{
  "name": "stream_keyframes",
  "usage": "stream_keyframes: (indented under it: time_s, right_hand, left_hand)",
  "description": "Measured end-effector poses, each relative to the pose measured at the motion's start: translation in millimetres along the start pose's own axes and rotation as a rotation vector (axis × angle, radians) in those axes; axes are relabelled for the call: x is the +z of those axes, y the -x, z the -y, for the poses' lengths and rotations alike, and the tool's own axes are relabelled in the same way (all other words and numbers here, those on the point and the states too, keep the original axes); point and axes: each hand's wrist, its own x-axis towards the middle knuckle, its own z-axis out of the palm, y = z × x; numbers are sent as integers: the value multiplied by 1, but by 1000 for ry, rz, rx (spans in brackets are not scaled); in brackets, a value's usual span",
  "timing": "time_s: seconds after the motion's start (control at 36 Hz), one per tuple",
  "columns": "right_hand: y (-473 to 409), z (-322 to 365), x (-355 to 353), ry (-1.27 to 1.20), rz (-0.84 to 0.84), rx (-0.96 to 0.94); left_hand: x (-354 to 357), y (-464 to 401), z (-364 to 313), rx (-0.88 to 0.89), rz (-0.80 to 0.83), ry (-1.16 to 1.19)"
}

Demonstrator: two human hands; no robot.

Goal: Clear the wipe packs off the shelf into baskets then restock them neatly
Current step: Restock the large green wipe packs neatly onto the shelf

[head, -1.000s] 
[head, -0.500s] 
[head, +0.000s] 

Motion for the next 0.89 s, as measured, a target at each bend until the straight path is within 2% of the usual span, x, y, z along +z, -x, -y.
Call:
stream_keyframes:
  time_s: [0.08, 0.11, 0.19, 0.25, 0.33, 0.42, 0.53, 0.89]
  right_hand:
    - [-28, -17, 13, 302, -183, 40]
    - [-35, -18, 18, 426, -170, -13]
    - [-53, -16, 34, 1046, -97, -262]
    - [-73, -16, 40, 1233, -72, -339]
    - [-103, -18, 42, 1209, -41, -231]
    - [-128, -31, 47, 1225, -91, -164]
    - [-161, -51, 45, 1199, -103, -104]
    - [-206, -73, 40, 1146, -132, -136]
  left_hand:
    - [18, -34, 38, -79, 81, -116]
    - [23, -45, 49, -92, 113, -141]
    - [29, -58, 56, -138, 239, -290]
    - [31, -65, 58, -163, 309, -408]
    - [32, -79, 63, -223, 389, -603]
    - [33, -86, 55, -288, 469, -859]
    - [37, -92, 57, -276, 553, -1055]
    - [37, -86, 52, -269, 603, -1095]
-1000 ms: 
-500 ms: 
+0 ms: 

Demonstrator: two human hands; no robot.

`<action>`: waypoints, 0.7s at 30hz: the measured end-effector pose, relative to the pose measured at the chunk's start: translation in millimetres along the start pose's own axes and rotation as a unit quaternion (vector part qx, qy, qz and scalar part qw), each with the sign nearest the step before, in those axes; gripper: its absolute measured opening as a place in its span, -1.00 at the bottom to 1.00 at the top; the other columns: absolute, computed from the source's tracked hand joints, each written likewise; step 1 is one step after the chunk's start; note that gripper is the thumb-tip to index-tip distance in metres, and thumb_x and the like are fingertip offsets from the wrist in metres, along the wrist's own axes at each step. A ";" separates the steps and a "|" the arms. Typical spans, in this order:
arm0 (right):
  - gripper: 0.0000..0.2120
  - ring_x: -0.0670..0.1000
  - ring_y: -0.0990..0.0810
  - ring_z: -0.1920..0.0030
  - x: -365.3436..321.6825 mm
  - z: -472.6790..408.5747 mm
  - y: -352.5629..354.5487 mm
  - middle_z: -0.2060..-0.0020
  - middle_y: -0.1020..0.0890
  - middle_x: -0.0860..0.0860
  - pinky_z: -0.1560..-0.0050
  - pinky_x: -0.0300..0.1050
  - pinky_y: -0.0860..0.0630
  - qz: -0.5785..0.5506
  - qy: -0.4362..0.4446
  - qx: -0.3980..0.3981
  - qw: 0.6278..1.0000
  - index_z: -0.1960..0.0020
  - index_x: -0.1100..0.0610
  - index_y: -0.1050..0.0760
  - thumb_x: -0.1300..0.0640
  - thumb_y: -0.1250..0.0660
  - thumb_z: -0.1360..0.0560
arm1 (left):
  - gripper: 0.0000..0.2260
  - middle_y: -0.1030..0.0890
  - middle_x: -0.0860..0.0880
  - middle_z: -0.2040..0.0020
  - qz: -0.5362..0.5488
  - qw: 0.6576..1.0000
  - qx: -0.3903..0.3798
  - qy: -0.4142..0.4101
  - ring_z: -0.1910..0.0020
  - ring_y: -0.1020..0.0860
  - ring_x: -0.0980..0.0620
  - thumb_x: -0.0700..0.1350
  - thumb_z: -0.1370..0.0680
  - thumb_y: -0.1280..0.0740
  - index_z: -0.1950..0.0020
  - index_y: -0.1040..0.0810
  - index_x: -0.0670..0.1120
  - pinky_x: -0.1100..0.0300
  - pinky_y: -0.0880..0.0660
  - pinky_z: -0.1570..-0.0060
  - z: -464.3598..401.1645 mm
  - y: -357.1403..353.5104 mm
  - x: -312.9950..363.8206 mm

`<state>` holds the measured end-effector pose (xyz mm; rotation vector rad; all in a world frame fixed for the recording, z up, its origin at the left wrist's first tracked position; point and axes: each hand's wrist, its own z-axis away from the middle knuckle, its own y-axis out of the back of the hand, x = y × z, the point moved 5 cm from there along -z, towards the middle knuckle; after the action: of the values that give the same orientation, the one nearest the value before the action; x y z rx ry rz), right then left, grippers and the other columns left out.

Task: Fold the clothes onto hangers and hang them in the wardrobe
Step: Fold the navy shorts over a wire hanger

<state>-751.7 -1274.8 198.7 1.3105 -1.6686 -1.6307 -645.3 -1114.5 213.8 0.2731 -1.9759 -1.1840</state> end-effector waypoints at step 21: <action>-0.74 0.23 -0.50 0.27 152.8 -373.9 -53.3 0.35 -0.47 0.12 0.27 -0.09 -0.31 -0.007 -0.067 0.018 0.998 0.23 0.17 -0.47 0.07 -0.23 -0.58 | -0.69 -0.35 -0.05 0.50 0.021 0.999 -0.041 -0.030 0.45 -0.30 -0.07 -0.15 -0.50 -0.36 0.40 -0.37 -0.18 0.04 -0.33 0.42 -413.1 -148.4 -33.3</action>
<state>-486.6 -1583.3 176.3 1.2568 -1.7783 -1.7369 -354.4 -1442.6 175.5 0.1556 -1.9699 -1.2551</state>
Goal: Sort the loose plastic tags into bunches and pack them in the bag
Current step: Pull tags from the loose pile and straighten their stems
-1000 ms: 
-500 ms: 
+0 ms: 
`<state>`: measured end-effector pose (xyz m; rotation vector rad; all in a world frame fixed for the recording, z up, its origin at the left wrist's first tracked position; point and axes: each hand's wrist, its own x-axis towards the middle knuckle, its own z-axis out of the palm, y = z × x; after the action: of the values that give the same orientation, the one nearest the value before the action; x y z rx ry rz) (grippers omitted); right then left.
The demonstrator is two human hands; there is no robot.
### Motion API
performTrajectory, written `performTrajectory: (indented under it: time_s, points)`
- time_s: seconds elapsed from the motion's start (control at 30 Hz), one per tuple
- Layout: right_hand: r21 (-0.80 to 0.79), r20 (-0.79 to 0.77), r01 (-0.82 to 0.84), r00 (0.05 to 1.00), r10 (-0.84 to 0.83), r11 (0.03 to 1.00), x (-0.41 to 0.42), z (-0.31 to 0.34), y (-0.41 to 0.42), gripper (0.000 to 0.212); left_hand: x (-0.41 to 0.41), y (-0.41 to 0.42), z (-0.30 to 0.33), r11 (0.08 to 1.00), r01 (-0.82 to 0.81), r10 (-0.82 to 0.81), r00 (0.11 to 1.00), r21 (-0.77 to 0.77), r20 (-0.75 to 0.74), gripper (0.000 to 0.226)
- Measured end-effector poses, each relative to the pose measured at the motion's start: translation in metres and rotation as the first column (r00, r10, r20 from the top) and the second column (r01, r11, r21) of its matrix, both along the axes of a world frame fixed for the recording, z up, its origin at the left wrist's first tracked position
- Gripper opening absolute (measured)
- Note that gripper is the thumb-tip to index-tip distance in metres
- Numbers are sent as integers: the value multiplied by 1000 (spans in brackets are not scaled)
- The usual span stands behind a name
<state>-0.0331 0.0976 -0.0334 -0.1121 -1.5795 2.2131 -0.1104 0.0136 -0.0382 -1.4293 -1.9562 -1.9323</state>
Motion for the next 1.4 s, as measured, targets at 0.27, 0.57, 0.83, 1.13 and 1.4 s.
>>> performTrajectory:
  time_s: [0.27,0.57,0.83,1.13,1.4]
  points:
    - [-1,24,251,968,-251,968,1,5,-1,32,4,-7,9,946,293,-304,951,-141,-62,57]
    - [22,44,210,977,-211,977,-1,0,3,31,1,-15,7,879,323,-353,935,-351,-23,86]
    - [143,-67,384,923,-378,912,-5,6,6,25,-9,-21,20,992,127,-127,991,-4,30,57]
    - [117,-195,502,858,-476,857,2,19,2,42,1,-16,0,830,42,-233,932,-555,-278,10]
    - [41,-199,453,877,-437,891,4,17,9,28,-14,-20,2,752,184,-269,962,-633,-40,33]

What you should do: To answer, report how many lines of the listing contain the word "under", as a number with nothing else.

Finished task: 2